** What the exercise asks **
In the data, find each line where the word "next" appears and list that line.

☆ ☆ ☆ ☆

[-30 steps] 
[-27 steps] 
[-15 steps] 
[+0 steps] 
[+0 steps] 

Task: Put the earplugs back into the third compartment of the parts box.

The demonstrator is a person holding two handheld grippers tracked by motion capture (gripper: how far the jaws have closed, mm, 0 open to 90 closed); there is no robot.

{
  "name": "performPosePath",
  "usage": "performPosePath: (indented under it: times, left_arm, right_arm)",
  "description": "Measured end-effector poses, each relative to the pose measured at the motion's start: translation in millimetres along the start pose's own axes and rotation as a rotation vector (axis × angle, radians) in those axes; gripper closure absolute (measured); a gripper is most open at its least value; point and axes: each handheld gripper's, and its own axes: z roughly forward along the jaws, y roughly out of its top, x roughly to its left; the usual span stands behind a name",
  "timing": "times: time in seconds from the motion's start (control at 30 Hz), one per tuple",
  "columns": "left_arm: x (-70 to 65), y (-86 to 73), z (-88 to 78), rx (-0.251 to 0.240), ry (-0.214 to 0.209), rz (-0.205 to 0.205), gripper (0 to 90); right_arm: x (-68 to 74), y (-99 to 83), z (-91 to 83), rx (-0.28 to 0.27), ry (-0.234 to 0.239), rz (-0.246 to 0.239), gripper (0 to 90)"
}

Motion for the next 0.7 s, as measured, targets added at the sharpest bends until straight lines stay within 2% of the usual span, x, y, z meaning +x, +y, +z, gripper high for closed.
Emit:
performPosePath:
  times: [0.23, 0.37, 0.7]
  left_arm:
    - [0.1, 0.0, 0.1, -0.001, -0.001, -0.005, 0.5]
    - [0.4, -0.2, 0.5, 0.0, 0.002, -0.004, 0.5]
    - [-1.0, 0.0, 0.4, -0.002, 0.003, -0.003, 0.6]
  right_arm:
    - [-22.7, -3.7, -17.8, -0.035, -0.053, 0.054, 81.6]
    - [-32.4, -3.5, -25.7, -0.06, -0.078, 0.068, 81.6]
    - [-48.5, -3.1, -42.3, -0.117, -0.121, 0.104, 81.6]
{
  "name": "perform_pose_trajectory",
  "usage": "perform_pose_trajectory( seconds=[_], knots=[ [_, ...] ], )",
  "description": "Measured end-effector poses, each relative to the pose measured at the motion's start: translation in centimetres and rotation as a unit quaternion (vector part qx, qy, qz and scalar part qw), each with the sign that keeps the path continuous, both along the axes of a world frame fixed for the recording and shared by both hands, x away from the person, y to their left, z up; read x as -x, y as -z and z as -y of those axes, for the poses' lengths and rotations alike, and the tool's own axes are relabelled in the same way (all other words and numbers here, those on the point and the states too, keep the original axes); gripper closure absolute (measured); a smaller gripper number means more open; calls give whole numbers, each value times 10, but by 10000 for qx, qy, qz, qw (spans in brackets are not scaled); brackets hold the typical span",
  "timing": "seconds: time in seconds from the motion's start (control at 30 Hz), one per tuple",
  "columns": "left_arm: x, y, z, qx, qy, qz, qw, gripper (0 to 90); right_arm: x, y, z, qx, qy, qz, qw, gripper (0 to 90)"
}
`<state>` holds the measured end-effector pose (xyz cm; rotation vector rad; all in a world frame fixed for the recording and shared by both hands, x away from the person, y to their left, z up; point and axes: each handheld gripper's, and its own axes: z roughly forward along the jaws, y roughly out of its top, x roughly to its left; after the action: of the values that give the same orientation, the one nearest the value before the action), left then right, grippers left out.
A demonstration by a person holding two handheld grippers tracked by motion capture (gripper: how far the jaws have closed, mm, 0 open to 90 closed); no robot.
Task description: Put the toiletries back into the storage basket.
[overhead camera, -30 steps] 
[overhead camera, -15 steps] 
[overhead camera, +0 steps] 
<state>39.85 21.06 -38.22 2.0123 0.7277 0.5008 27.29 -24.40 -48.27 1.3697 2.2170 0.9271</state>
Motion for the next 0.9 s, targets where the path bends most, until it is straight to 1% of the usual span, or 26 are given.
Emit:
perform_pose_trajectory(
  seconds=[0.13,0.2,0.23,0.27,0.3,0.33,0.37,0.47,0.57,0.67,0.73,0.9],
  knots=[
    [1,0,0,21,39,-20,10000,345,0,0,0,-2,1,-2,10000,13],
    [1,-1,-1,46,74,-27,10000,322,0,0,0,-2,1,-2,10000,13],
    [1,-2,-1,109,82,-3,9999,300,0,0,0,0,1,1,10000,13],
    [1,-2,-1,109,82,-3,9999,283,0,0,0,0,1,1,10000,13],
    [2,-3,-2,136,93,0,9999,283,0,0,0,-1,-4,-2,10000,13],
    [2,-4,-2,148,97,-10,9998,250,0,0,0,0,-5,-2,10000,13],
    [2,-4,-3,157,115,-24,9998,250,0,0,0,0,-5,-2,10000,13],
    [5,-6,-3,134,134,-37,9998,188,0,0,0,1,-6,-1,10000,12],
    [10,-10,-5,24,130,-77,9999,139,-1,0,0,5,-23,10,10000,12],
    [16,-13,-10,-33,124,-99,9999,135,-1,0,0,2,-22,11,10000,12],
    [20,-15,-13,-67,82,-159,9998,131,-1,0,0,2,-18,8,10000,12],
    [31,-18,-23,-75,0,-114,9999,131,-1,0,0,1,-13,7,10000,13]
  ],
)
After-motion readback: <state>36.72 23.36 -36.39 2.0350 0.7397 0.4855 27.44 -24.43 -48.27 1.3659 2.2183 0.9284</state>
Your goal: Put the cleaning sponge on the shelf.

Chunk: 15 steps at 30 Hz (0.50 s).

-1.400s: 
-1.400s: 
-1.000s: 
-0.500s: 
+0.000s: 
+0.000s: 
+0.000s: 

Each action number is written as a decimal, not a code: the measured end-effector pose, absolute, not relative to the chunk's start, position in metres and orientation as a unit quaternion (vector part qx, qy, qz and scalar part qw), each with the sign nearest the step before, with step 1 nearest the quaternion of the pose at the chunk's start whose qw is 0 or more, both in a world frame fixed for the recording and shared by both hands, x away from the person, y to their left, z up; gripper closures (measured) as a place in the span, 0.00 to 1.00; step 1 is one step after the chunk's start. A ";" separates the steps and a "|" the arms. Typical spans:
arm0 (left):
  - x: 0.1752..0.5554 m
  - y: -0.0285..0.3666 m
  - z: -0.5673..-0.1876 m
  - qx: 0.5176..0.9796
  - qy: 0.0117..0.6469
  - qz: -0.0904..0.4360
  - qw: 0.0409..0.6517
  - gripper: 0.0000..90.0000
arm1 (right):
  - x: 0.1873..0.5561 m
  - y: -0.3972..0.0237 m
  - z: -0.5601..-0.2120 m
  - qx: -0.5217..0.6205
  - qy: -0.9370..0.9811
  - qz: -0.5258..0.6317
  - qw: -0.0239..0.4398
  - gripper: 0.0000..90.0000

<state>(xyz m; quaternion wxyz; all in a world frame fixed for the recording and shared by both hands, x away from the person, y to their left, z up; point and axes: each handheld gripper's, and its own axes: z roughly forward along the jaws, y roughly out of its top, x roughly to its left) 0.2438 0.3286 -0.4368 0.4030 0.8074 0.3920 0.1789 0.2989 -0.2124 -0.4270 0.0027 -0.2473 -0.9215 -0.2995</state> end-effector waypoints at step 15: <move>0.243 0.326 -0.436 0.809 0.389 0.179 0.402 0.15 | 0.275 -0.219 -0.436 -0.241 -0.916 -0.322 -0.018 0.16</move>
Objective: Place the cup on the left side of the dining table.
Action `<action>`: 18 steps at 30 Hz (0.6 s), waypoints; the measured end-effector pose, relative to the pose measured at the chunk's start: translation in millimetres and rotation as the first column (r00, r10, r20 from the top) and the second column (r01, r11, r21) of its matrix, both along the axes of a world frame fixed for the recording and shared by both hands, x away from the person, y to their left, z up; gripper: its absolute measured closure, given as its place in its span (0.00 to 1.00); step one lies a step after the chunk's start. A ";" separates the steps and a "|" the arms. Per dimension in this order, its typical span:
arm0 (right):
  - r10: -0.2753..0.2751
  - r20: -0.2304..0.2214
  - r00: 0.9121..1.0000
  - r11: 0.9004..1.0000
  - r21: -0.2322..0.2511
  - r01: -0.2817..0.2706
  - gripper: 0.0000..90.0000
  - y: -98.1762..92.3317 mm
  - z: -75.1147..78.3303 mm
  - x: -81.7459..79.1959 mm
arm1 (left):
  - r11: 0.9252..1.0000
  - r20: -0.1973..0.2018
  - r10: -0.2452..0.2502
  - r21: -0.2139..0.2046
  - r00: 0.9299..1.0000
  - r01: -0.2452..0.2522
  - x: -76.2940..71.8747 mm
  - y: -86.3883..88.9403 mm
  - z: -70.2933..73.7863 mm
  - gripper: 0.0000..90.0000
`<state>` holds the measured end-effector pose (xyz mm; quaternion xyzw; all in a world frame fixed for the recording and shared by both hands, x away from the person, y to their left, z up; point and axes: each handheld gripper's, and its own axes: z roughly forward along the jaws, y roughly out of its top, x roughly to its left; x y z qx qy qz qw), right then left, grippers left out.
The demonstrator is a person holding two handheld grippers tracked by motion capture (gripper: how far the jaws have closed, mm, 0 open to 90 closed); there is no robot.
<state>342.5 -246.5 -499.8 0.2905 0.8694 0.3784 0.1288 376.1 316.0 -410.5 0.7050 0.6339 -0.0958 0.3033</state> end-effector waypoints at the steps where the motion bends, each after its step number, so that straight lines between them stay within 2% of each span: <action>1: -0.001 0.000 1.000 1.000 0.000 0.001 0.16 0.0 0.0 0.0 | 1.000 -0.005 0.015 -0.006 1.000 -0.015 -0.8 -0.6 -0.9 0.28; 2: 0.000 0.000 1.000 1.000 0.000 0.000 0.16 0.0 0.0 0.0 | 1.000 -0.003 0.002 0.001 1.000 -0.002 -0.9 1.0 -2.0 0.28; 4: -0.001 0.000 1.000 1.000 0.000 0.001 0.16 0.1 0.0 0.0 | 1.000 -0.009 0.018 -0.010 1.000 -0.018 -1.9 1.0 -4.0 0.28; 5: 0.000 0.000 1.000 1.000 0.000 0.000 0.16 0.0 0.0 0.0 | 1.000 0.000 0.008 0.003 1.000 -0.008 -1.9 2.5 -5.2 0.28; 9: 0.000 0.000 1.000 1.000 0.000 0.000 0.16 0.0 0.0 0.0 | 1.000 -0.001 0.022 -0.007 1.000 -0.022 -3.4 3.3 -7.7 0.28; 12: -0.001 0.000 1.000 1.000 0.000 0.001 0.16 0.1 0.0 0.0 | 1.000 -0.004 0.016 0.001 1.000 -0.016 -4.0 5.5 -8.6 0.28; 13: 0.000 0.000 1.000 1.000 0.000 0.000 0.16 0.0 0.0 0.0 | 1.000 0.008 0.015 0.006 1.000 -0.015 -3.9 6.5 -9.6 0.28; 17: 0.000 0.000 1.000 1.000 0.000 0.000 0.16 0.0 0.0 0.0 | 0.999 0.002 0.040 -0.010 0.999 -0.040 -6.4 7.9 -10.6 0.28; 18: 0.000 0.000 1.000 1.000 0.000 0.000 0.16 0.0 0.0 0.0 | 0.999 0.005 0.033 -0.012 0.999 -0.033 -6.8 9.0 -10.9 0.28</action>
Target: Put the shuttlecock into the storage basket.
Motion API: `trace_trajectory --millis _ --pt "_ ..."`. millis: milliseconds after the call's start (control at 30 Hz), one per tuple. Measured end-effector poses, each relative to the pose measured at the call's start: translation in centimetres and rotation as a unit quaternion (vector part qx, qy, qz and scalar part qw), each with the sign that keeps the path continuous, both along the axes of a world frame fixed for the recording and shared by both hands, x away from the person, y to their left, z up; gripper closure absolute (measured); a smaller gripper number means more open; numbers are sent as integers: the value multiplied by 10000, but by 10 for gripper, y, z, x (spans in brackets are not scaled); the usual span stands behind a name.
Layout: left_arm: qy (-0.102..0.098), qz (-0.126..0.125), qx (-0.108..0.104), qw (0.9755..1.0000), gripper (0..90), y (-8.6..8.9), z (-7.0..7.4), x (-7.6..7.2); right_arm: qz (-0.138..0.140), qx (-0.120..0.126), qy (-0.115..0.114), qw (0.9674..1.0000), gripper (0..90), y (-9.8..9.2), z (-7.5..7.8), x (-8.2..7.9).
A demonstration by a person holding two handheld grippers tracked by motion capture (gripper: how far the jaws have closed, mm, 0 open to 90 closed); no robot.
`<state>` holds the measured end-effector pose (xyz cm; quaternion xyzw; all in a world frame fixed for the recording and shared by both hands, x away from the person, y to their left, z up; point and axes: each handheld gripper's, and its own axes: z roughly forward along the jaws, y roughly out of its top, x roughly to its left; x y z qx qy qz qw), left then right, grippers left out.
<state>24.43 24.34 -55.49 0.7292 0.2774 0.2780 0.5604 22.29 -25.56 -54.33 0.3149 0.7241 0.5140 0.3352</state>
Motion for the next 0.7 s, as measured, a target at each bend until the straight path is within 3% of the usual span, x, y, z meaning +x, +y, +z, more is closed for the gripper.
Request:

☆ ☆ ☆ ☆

** Written answer **
Motion for the next 0.7 s, as measured, targets added at the sharpest bends until straight lines stay within 2% of the usual span, x, y, z meaning +x, +y, +z, gripper high for closed.
Motion for the next 0.9 s, targets where the path bends most, until it is straight to 1% of the usual span, or 26 are given.
Motion for the next 0.7 s, as measured, a target at each bend until the straight path is within 3% of the usual span, x, y, z meaning +x, +y, +z, more is closed for the gripper.

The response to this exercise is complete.